Available data -
-- -- --
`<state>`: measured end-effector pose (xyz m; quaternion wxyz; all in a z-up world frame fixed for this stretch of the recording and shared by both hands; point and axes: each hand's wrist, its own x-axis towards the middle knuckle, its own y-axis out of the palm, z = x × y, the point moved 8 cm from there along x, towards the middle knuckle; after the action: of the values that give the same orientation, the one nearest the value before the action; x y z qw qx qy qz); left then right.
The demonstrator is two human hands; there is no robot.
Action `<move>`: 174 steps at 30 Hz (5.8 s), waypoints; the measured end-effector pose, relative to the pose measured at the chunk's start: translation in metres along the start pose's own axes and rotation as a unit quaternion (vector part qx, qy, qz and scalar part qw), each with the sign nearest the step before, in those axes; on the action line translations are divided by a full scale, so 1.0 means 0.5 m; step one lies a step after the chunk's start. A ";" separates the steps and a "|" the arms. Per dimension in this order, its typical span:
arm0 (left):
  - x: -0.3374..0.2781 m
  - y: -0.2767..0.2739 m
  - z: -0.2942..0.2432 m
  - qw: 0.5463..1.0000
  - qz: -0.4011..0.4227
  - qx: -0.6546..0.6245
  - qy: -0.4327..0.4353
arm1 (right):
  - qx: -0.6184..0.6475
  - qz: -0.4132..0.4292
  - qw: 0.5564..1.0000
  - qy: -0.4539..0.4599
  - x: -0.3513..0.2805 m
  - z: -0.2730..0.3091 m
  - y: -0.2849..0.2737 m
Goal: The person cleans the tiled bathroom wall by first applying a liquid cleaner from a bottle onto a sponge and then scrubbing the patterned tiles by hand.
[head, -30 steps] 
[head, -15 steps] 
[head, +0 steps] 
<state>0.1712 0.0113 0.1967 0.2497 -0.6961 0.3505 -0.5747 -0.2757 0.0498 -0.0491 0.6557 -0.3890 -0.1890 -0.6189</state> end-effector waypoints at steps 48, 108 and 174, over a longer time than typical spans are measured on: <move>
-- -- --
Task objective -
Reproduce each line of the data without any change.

Result of the task -
`<state>`: measured end-effector pose (xyz m; quaternion wxyz; all in a z-up world frame fixed for this stretch of the recording and shared by both hands; point and axes: each hand's wrist, its own x-axis towards the middle knuckle, its own y-axis out of the palm, z = x × y, the point moved 8 cm from there along x, towards the middle knuckle; after the action: of the values that give the same orientation, the one nearest the value before the action; x y z qw qx qy qz); left then right.
The demonstrator is two human hands; there is no robot.
Action `<move>`: 174 steps at 30 Hz (5.8 s), waypoints; the measured end-effector pose, relative to the pose measured at the chunk's start: translation in metres along the start pose's own axes and rotation as a unit quaternion (vector part qx, qy, qz and scalar part qw), each with the sign nearest the step before, in those axes; on the action line translations are divided by a full scale, so 1.0 means 0.5 m; step one lies a step after the chunk's start. A ";" separates the steps and a "|" the arms. Per dimension in this order, its typical span:
arm0 (left):
  - x: -0.3374..0.2781 m
  - y: -0.2767..0.2739 m
  - z: -0.2942..0.2432 m
  - qw: 0.5463..1.0000
  - qz: -0.4011..0.4227
  - qx: -0.6546..0.6245
  - qy: -0.4327..0.4353
arm1 (right):
  - qx: -0.6184..0.6475
  - qz: -0.4132..0.4292
  - qw: 0.5564..1.0000
  - qy: -0.4539..0.4599
  - x: -0.3513..0.2805 m
  - z: -0.2730..0.3091 m
  - y: -0.2849..0.2737 m
Goal: The person cleans the tiled bathroom wall by first applying a liquid cleaner from a bottle onto a sponge and then scrubbing the patterned tiles by hand.
[head, -30 steps] 
[head, -15 steps] 
[head, +0 steps] 
<state>0.1712 0.0113 0.1967 0.2497 -0.6961 0.3505 -0.5747 -0.2757 0.0498 -0.0491 0.6557 -0.3890 -0.1890 -0.6189</state> end-effector waypoints at steps 48, 108 and 174, over a longer time than typical spans are measured on: <move>

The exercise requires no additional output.